Information on the source partition

The ensure that there will not be any issues with downstream query engines, your Connector Name (the Source) is converted into a lowercase string that only contains underscores.

All special characters except for whitespace, periods (.), and hyphens (-) are stripped. Whitespace, periods, and hyphens are replaced by underscores (_). Finally, the entire string is lowercased.

For example, My-Data.Source@2024 will be converted into mydata_source2024.

Prerequisites

To use the Amazon S3 Destination you must create an IAM Role with External ID.

  • Trusts: arn:aws:iam:822484525064:role/queryai-security-data-pipelines
  • Permissions: s3:ListBucket, s3:PutObject, s3:PutObjectAcl

You'll need the ARN of your IAM Role and whatever your External ID is as well as the name of your bucket and its home AWS Region.

Configure an Amazon S3 Destination

If you already have an existing Destination, skip to Step 4.

  1. Navigate to the Pipelines feature in the Query Console and select + New Pipeline form the top of the page, as shown below.

Note: If you already have an existing Destination, this toggle will read Manage Destinations (n) instead, as shown below. You can directly add a new Destination from the Destination Manager.

  1. Before configuring your pipeline, if a destination does not exist, select Create New Destination within the Pipeline creation interface as shown below.

  2. Provide a Destination Name, you can reuse these destinations across multiple pipelines. From Platform select Amazon S3, and provide the following parameters. Once completed, select Create.

    1. Role ARN : Your IAM Role ARN created in the prerequisites, paste in the entire ARN and not just the Role Name.

    2. External ID: External IDs are used to prevent the "confused deputy" problem in AWS STS, and serves as a pre-shared key, this is helpful when you'll use one IAM Role for multiple Destinations. There is not a minimum length or complexity requirement.

    3. Bucket Name: The name of your AWS S3 bucket, do not include s3://, any paths, or your ARN.

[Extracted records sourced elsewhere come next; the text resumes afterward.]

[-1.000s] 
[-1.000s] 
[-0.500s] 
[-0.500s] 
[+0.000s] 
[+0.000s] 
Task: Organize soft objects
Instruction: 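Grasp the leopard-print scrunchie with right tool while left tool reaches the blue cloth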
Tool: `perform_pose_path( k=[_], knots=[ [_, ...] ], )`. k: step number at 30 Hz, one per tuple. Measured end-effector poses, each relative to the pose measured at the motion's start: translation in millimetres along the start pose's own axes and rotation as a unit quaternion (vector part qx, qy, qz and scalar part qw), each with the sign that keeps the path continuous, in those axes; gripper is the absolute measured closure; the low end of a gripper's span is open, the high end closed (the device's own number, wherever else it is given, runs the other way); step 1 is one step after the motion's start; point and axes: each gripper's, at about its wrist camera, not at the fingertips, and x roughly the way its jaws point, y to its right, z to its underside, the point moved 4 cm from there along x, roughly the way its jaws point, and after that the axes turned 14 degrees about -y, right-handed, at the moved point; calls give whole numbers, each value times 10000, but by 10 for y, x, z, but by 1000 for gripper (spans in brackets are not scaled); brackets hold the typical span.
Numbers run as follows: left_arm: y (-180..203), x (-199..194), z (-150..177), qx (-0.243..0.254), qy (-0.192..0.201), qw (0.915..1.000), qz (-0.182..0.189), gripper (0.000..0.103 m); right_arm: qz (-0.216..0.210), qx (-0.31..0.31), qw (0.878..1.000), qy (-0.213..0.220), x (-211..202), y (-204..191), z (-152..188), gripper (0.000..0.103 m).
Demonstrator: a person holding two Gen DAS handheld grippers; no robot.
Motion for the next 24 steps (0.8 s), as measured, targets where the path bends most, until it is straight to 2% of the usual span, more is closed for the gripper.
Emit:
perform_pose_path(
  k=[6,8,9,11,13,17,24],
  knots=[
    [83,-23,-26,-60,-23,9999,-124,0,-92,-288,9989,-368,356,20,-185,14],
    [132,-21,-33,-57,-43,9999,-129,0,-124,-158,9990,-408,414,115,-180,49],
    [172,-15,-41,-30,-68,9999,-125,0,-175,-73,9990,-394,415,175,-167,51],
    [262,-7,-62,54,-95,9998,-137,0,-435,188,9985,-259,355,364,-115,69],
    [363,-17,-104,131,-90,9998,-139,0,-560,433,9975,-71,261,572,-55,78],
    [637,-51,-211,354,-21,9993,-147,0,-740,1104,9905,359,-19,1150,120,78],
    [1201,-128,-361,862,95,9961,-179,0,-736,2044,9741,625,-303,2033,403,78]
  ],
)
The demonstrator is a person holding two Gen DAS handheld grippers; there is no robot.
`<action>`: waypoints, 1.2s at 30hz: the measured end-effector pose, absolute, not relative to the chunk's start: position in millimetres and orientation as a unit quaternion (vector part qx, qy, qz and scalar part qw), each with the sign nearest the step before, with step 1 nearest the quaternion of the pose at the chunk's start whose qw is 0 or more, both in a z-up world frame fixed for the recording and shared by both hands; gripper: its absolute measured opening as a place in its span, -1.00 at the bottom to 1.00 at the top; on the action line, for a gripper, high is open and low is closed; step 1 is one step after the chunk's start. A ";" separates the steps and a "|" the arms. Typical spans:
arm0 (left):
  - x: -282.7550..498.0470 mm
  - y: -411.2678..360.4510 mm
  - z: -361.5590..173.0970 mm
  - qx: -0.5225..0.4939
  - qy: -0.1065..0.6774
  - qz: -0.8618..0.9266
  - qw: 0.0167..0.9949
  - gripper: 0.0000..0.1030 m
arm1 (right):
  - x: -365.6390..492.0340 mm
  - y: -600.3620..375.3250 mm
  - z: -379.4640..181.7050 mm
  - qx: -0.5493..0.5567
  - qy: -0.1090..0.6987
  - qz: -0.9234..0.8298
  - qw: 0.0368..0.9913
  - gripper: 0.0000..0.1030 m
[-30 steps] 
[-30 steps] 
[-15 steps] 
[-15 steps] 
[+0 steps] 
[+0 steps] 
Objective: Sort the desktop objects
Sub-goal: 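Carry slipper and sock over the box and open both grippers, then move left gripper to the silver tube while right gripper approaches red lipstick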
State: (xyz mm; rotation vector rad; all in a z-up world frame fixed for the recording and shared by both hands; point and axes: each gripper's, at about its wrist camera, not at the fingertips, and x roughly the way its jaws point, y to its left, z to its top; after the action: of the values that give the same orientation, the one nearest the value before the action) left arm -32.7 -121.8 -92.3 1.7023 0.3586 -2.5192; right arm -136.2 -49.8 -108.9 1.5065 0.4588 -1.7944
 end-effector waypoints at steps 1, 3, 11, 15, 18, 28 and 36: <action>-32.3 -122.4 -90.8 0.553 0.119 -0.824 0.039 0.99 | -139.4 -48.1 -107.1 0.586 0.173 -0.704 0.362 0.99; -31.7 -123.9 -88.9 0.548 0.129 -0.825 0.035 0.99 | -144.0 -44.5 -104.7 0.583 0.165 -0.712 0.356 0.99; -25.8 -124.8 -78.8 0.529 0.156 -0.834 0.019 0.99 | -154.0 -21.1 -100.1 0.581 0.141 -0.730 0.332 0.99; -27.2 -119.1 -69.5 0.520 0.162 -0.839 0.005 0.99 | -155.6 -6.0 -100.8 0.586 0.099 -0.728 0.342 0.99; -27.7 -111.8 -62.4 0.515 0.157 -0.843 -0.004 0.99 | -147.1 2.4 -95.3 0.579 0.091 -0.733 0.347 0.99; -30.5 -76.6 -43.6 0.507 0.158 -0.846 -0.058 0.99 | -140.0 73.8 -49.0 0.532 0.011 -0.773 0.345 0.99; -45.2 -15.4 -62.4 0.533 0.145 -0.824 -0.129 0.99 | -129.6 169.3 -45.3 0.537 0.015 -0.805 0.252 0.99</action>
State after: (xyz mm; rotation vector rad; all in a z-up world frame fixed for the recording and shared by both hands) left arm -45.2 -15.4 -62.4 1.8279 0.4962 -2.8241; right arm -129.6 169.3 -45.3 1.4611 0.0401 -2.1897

    4. Region Name: The AWS region name that the Bucket exists under, this is used for creating STS Sessions.

  3. After creating the Destination, you will now have a dropdown menu to select the new Destination for your Pipeline.

Operationalizing Amazon S3 Destinations

The following are tips to operationalize a Security Data Lake(house) on Amazon S3.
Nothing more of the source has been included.